### [DATA FOR ANALYSIS]

*** Block opens ***

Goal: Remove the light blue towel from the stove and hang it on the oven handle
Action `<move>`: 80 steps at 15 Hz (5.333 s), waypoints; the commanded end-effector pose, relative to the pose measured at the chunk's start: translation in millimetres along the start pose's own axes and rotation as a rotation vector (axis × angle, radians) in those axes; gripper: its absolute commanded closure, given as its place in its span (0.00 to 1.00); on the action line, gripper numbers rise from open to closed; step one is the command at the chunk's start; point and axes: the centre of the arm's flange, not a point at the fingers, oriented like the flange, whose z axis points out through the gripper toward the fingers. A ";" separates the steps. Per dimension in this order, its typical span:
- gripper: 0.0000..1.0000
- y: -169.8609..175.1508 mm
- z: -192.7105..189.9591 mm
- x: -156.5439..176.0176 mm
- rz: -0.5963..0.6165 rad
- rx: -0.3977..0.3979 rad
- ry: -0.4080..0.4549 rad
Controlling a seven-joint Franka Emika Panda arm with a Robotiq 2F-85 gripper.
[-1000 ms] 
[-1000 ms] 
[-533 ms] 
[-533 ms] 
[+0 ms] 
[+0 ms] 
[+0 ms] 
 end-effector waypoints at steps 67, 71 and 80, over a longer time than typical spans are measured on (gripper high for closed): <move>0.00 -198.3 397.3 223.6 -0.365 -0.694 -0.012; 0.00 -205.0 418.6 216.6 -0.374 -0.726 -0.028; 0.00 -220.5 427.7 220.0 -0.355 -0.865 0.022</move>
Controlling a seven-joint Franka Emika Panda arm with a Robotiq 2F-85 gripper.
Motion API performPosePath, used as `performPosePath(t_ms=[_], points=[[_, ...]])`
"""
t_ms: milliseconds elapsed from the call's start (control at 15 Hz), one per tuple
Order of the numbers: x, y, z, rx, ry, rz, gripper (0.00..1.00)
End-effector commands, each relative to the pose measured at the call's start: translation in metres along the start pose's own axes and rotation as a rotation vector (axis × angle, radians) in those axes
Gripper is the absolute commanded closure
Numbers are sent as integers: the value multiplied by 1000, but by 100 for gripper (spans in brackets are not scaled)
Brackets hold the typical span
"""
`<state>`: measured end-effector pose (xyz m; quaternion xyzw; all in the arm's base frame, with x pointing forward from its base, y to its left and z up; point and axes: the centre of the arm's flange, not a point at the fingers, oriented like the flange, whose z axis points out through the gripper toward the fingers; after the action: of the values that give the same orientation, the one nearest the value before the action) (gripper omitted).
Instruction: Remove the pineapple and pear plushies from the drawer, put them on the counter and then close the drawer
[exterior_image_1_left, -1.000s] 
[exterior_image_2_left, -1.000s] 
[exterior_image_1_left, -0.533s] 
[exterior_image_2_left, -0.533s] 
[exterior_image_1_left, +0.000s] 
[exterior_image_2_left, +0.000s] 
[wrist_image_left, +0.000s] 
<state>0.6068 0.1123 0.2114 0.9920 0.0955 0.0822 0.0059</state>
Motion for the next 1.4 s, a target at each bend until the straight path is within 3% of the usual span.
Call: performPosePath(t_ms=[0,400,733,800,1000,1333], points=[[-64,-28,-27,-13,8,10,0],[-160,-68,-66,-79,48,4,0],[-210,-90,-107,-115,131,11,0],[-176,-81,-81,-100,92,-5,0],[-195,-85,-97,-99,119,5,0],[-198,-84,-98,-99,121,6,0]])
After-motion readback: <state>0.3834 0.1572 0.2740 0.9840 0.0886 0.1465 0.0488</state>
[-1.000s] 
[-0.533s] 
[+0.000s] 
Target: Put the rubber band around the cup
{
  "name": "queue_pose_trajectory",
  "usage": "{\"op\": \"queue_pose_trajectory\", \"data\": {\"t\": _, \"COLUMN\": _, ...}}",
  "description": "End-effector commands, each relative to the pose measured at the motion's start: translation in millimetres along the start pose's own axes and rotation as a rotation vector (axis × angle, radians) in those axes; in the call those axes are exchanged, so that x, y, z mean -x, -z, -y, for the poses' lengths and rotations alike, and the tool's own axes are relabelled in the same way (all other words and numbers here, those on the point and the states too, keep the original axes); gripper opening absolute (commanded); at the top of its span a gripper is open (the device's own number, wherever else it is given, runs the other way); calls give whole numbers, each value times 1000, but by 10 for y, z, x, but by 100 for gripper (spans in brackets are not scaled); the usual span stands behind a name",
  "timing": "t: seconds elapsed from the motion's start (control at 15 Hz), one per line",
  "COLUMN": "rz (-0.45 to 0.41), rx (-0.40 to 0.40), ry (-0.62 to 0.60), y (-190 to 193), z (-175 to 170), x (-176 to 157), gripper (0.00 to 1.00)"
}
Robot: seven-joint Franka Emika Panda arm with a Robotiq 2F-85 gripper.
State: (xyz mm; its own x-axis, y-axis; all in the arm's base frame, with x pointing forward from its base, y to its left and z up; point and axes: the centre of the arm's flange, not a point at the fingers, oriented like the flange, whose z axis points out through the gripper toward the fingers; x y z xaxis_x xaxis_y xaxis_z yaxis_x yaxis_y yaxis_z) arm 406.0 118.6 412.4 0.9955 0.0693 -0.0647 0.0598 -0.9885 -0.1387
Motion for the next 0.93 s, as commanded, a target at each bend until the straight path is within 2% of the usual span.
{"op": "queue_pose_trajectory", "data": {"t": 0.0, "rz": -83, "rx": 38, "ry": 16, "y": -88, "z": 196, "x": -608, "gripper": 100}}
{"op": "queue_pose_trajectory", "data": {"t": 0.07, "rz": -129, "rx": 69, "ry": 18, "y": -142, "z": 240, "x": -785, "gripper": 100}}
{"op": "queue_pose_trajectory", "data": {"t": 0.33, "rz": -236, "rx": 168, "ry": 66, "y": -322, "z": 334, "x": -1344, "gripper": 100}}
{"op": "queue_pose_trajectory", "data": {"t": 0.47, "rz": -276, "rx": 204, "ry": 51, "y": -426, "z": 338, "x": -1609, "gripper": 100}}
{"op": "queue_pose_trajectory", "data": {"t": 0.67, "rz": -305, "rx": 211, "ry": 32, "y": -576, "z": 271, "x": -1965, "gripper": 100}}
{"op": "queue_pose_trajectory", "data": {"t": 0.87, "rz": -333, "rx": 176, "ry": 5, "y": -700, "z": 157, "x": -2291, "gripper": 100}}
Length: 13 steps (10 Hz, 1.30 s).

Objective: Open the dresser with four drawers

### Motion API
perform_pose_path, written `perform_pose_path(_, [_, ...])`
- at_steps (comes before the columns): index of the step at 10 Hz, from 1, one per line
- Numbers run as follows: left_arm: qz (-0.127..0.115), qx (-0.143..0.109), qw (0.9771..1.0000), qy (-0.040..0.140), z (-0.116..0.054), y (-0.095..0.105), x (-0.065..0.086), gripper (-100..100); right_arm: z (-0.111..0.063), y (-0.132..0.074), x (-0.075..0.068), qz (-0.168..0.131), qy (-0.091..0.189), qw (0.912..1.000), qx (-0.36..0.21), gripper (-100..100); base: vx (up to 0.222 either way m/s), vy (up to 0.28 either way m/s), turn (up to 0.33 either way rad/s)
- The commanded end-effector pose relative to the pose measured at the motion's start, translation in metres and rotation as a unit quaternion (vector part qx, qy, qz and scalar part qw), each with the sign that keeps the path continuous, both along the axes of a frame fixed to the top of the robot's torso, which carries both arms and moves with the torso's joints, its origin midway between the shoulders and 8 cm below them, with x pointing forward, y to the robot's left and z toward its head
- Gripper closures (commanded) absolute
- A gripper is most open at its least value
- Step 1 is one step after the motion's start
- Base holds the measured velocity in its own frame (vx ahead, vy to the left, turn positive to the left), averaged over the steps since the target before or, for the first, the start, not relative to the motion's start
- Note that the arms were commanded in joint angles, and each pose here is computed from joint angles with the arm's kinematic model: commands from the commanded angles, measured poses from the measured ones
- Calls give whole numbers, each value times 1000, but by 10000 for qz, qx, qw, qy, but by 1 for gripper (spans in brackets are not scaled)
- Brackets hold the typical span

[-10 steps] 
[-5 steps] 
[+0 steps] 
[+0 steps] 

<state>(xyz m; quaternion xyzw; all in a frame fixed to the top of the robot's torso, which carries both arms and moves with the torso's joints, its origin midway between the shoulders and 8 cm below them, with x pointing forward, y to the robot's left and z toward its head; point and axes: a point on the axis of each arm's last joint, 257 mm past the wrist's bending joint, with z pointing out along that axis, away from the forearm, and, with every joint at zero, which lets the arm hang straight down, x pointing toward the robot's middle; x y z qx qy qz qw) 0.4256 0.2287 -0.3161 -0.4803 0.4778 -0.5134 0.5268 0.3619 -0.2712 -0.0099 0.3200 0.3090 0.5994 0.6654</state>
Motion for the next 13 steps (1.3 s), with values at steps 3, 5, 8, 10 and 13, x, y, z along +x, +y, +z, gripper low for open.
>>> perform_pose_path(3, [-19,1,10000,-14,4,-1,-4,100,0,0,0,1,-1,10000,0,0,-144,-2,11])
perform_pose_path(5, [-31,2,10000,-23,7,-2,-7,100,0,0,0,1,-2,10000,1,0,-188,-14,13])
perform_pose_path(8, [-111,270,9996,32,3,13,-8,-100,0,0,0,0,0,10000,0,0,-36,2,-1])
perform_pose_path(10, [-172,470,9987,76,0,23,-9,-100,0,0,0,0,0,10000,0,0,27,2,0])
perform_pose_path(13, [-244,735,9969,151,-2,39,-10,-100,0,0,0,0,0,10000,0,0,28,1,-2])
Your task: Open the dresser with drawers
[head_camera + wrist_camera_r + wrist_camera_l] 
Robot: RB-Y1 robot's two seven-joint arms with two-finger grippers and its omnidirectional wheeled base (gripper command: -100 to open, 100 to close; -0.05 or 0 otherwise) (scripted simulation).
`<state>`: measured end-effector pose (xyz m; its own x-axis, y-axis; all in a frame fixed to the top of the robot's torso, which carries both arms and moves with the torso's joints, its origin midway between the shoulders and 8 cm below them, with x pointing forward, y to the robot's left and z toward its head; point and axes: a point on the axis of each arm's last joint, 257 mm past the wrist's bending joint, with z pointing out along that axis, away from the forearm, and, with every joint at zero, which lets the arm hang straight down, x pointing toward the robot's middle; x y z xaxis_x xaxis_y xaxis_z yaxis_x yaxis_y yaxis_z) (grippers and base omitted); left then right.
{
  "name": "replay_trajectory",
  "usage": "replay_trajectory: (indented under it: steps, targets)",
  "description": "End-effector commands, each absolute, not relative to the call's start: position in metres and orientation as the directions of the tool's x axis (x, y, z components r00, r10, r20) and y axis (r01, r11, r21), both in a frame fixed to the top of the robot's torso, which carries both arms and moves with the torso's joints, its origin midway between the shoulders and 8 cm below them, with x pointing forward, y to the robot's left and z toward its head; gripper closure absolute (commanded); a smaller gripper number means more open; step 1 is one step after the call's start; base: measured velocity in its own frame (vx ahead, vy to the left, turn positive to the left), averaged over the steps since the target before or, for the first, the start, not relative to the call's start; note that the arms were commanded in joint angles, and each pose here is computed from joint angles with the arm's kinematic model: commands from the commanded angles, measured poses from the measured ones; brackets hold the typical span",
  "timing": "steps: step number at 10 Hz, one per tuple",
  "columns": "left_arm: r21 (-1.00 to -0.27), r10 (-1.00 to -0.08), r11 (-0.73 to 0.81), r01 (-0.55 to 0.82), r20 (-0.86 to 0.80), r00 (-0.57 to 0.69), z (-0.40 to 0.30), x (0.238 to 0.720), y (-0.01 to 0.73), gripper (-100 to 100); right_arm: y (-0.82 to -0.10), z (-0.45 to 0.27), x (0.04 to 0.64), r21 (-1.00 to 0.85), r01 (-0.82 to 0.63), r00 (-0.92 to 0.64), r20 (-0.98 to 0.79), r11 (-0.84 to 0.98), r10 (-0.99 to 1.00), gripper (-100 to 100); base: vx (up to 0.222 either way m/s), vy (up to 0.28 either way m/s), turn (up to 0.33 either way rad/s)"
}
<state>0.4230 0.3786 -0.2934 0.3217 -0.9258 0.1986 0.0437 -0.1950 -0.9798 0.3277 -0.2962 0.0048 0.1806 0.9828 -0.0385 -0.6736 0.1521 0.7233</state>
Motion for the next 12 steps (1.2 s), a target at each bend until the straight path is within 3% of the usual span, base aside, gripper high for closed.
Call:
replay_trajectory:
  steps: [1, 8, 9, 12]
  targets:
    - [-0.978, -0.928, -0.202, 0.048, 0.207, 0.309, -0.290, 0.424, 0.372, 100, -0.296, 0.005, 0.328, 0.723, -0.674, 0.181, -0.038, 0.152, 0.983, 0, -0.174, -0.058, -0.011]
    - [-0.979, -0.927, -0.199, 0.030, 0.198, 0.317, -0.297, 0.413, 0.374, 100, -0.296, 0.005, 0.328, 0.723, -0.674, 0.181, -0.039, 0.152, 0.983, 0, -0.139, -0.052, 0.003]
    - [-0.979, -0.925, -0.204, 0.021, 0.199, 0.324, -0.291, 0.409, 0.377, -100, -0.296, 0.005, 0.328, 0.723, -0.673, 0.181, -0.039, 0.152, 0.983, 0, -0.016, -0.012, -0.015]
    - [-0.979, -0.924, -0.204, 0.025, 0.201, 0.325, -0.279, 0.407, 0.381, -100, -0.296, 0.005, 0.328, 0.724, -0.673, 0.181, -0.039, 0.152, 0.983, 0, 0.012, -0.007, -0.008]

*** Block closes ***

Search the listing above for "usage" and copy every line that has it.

  "usage": "{\"op\": \"queue_pose_trajectory\", \"data\": {\"t\": _, \"COLUMN\": _, ...}}",
  "usage": "replay_trajectory: (indented under it: steps, targets)",

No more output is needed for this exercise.